BantenOne.com | Kota Tangerang,.– Dinas Pekerjaan Umum dan Penataan Ruang (PUPR) Kota Tangerang mulai bergerak cepat menghadapi ancaman banjir. Jumat, 12 Desember 2025, PUPR menurunkan tim untuk menormalisasi Saluran Pembuang Pasar Baru di Jalan Raya Moh. Toha, Karawaci. Suasana lapangan tampak padat aktivitas sejak pagi.
Langkah ini dilakukan untuk mengembalikan fungsi saluran yang selama ini mengalami penyempitan akibat endapan lumpur dan material lainnya. Kondisi tersebut kerap memicu genangan saat hujan deras mengguyur kawasan Karawaci.

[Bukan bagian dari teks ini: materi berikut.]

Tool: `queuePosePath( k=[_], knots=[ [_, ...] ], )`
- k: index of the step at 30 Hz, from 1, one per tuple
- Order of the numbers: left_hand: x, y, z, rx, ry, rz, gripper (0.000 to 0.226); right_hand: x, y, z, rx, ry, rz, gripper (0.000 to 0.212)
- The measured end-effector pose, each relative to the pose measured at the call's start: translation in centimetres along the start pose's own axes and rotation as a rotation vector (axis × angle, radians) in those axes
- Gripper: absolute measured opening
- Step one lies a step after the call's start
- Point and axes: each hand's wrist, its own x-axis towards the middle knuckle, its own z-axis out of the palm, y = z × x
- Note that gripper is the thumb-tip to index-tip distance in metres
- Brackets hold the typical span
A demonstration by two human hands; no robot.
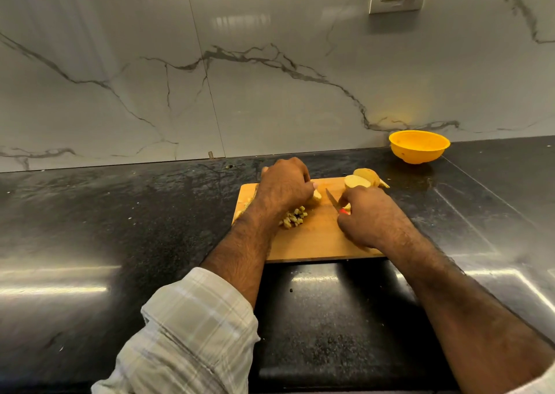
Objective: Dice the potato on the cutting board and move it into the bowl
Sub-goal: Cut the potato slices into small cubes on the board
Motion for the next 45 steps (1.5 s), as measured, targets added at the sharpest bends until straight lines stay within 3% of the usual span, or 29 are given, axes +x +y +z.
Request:
queuePosePath(
  k=[4, 14, 19, 29, 34, 39, 45],
  knots=[
    [0.0, -0.7, -0.2, -0.001, -0.121, -0.001, 0.016, 0.1, -0.4, 0.2, 0.025, -0.023, -0.018, 0.041],
    [-0.1, -0.9, -0.5, -0.027, -0.235, 0.031, 0.025, -0.2, -0.9, 0.2, 0.029, -0.001, -0.021, 0.047],
    [-0.1, -1.0, -0.3, -0.177, -0.293, 0.022, 0.025, -0.4, -1.4, 0.0, 0.022, -0.016, -0.010, 0.045],
    [-0.1, -0.8, -0.6, -0.095, -0.322, 0.086, 0.028, -1.9, -4.4, -0.6, -0.119, -0.140, 0.045, 0.046],
    [0.0, -0.8, -0.7, -0.088, -0.319, 0.098, 0.023, -1.2, -4.9, -0.5, -0.104, -0.118, 0.044, 0.044],
    [-0.3, -0.8, -0.8, 0.096, -0.292, 0.134, 0.027, 0.1, -4.8, -0.4, -0.042, -0.088, 0.040, 0.042],
    [-0.2, -1.0, -0.7, 0.096, -0.270, 0.113, 0.027, -0.6, -3.1, 0.2, 0.049, 0.001, 0.013, 0.039]
  ],
)
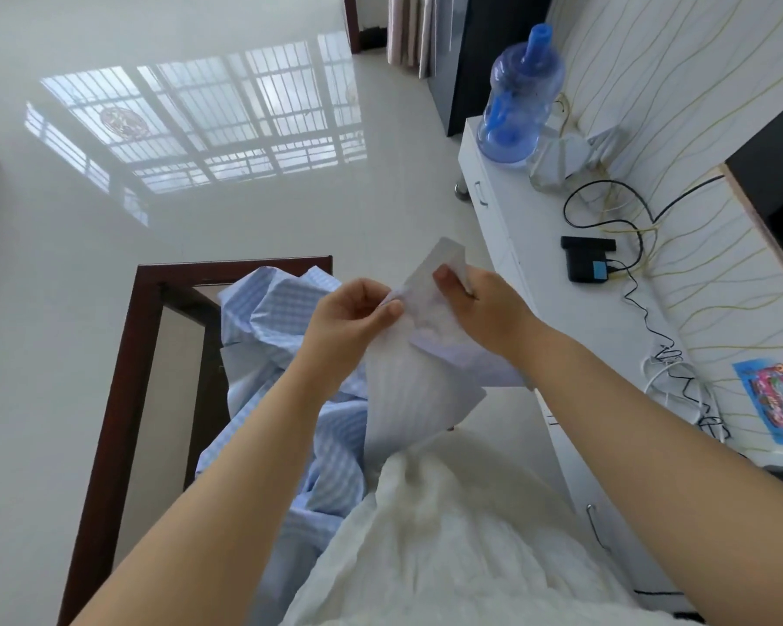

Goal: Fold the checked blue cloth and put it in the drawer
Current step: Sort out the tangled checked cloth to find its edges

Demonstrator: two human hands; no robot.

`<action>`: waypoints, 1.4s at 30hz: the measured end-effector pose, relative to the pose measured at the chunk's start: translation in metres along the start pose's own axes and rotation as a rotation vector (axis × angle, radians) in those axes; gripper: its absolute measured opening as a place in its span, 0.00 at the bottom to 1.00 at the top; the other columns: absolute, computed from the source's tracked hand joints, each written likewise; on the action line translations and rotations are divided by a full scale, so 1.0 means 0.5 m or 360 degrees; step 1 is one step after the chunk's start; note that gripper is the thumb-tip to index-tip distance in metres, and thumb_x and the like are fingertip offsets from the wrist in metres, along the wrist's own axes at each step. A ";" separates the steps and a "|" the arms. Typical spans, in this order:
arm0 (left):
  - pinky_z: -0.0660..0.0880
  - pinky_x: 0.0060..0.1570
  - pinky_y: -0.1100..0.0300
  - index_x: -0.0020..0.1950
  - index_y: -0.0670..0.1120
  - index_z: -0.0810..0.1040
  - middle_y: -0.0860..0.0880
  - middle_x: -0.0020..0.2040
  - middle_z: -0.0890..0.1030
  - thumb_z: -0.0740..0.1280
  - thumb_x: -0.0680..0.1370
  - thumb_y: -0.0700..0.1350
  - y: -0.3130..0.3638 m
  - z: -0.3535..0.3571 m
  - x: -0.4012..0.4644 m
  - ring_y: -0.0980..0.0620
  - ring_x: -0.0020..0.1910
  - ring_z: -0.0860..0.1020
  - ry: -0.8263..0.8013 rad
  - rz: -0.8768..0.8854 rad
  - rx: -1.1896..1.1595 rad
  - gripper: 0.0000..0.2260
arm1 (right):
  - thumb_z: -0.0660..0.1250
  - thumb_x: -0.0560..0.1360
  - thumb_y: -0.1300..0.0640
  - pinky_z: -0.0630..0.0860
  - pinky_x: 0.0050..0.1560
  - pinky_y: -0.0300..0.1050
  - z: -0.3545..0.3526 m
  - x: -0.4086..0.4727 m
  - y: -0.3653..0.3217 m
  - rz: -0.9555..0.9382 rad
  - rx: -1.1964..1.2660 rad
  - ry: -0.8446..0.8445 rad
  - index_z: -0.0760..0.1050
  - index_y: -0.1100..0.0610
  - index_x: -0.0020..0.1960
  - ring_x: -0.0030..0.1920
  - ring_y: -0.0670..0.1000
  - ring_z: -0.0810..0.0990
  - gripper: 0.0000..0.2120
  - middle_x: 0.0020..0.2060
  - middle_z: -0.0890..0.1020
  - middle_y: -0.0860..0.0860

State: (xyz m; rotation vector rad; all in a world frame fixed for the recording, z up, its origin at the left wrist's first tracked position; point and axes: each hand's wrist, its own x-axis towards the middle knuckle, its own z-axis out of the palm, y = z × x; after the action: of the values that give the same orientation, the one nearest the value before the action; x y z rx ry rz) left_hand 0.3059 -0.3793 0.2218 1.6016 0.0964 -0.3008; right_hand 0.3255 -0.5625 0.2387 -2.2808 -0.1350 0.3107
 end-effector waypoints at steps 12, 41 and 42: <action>0.78 0.48 0.48 0.46 0.43 0.80 0.44 0.41 0.83 0.75 0.67 0.55 -0.073 0.011 0.001 0.47 0.40 0.81 -0.0053 -0.0283 0.0628 0.18 | 0.62 0.79 0.53 0.67 0.37 0.38 -0.032 0.035 -0.018 -0.0465 -0.0064 0.0348 0.79 0.56 0.47 0.35 0.48 0.71 0.10 0.36 0.80 0.45; 0.76 0.48 0.50 0.48 0.50 0.75 0.45 0.49 0.81 0.60 0.79 0.48 -0.213 0.216 -0.068 0.44 0.47 0.78 0.0341 -0.1140 0.1423 0.06 | 0.66 0.74 0.50 0.71 0.40 0.48 -0.327 0.102 0.247 0.0023 -0.0063 0.0208 0.79 0.62 0.44 0.40 0.59 0.76 0.14 0.37 0.79 0.57; 0.75 0.50 0.50 0.49 0.47 0.76 0.42 0.50 0.81 0.58 0.80 0.44 -0.238 0.198 -0.089 0.42 0.48 0.77 0.0477 -0.1278 0.1414 0.08 | 0.67 0.74 0.50 0.71 0.40 0.47 -0.336 0.112 0.259 0.0090 -0.0006 0.0300 0.79 0.62 0.44 0.40 0.59 0.77 0.14 0.37 0.80 0.58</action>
State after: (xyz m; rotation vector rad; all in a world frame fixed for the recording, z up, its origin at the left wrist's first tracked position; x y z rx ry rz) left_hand 0.2206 -0.4651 0.1151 2.4289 0.9606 -0.7947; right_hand 0.4238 -0.7586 0.2394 -2.3067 0.0258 0.1236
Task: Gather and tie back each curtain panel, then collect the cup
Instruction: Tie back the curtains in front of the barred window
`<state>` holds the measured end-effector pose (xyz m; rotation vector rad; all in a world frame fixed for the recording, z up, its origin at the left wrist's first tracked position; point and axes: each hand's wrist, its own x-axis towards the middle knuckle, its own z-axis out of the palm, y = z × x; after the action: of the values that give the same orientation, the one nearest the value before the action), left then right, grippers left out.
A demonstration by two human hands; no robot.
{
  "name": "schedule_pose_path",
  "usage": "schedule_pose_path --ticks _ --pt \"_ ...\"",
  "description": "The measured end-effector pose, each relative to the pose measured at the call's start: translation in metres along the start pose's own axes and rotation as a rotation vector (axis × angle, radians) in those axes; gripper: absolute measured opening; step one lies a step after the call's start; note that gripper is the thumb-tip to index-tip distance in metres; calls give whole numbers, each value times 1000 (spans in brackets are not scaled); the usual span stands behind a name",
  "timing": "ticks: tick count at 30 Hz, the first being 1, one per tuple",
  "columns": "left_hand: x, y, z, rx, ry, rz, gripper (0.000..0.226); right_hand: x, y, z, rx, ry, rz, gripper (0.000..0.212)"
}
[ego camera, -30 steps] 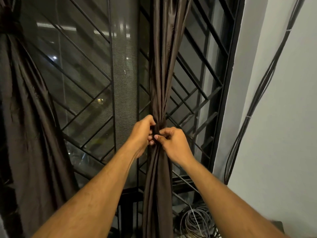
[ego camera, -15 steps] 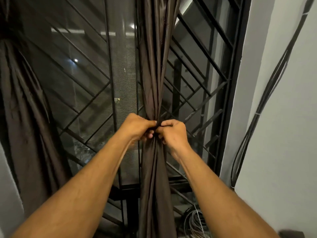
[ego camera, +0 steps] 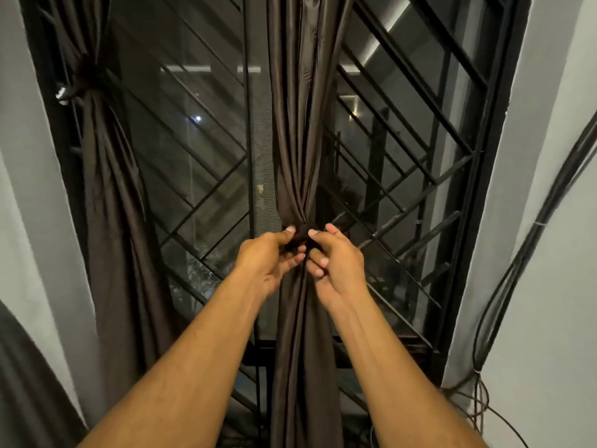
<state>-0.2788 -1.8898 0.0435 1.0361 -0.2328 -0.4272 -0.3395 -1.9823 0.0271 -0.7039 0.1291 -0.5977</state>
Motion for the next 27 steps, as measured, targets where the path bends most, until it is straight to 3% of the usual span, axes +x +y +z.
schedule_pose_path --ticks 3,4,7,9,16,21,24,27 --pt "-1 -1 1 -11 -1 17 12 -7 -2 2 -13 -173 66 6" --pt "-1 -1 1 11 -16 35 11 -7 -3 4 -118 -193 43 14" --pt "-3 -4 -3 32 -79 77 14 -1 -8 14 -406 -56 -55 39" --pt "-4 -6 -9 25 -107 85 11 0 -10 19 -546 35 -100 45" --pt "-8 1 -32 -10 -239 93 5 -14 -9 32 -769 104 -114 24" --pt "-17 5 -40 75 -346 106 16 -33 -9 44 -1003 132 -120 8" --pt "-18 7 -48 102 -433 118 13 -45 -12 51 -967 112 -96 8" --pt "-18 9 -56 31 -545 82 13 -57 -12 50 -812 94 -69 24"
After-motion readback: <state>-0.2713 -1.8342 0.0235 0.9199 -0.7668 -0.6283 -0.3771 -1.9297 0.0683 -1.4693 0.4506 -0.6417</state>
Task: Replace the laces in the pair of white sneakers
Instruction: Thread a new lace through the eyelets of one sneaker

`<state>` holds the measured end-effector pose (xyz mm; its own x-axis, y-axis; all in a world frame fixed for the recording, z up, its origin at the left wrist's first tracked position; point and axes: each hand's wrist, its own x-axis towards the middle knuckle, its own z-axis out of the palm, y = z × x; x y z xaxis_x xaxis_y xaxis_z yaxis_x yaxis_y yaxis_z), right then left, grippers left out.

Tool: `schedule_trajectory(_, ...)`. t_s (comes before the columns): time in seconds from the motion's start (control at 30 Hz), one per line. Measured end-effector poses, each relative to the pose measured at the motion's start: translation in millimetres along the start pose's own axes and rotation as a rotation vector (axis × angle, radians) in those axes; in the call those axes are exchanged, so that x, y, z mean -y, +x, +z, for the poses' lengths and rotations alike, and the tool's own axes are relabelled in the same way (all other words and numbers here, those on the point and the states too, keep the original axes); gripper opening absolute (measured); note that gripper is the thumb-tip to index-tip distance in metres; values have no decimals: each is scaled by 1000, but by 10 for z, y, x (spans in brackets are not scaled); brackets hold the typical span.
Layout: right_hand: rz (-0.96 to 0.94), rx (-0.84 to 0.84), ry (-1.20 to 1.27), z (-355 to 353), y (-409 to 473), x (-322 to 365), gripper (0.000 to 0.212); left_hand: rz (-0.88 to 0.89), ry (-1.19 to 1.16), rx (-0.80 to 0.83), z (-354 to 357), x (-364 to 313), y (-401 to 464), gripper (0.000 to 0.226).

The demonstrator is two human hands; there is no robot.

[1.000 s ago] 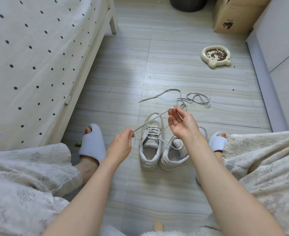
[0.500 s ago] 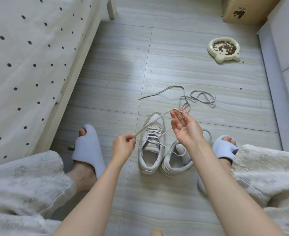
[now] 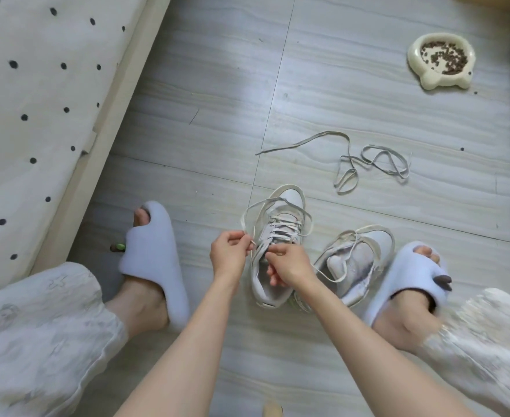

Kepala Bidang Operasional dan Pemeliharaan Dinas PUPR Kota Tangerang, Iwan Nursyamsu, menyebut saluran Pasar Baru memiliki peran penting bagi sistem drainase kota. Lokasinya berada tepat di jalur penghubung Karawaci dan Kotabumi, Kabupaten Tangerang.
“Kami menilai normalisasi ini menjadi langkah strategis untuk mengantisipasi penyumbatan saluran,” ujar Iwan.
Ia menjelaskan, jika aliran air terganggu, dampaknya tidak hanya dirasakan warga sekitar, tetapi juga aktivitas perdagangan, industri, hingga mobilitas antarwilayah. Karena itu, PUPR memprioritaskan pengerjaan di titik-titik rawan.
Pekerjaan difokuskan pada pengangkatan sedimentasi dan material penghambat aliran. Upaya ini merupakan bagian dari rangkaian mitigasi bencana hidrometeorologi yang tengah dijalankan PUPR Kota Tangerang.
Sejak Desember 2025 hingga Maret 2026, PUPR menetapkan masa siaga seiring meningkatnya intensitas hujan. Berdasarkan informasi BMKG, puncak musim penghujan diperkirakan terjadi dalam waktu dekat.
“Kami akan terus memantau perkembangan normalisasi agar semuanya berjalan sesuai target,” lanjutnya.
Selain penanganan teknis, PUPR juga mengajak masyarakat berperan aktif menjaga kebersihan saluran. Kolaborasi dengan perangkat kewilayahan terus dilakukan untuk menekan potensi banjir.
“Tidak hanya penanganan teknis di lapangan, kami bekerja sama dengan perangkat kewilayahan,” pungkas Iwan.